Each line from the one containing "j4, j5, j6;" to the final line of the listing below must be transcribed exactly; all others are left out.

DATASET SECTION Start Marker

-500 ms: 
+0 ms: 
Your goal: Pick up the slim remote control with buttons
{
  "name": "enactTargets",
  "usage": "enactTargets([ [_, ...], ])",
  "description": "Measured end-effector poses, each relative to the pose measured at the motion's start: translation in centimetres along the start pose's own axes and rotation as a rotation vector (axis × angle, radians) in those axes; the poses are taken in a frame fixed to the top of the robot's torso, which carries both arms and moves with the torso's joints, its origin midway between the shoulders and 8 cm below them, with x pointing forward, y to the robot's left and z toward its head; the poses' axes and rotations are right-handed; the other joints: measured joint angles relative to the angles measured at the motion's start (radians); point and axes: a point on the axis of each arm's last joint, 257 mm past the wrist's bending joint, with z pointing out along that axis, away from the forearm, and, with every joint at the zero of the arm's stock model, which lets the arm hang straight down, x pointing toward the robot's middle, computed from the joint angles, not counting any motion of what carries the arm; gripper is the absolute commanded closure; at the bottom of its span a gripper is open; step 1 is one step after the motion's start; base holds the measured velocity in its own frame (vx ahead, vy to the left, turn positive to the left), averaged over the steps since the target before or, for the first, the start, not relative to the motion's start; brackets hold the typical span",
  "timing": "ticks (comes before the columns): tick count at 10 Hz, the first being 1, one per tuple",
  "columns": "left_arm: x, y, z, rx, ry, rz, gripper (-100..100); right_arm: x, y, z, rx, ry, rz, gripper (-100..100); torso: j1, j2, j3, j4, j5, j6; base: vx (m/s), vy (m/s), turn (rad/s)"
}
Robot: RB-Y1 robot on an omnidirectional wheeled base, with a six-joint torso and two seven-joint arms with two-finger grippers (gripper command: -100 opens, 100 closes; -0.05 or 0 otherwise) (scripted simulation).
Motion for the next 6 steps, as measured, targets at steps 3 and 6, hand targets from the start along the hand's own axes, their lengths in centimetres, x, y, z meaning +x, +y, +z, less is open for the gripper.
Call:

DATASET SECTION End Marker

§ RESULT FOR THIS TASK:
  "columns": "left_arm: x, y, z, rx, ry, rz, gripper (-100..100); right_arm: x, y, z, rx, ry, rz, gripper (-100..100); torso: j1, j2, j3, j4, j5, j6; base: vx (m/s), vy (m/s), turn (rad/s)"
}
Robot: RB-Y1 robot on an omnidirectional wheeled base, with a six-joint torso and two seven-joint arms with two-finger grippers (gripper command: -100 opens, 100 closes; -0.05 or 0 otherwise) (scripted simulation).
Motion for the next 6 steps, as measured, targets at steps 3 and 6, hand targets from the start along the hand's own axes, their lengths in centimetres, x, y, z meaning +x, +y, +z, less is open for the gripper.
Call:

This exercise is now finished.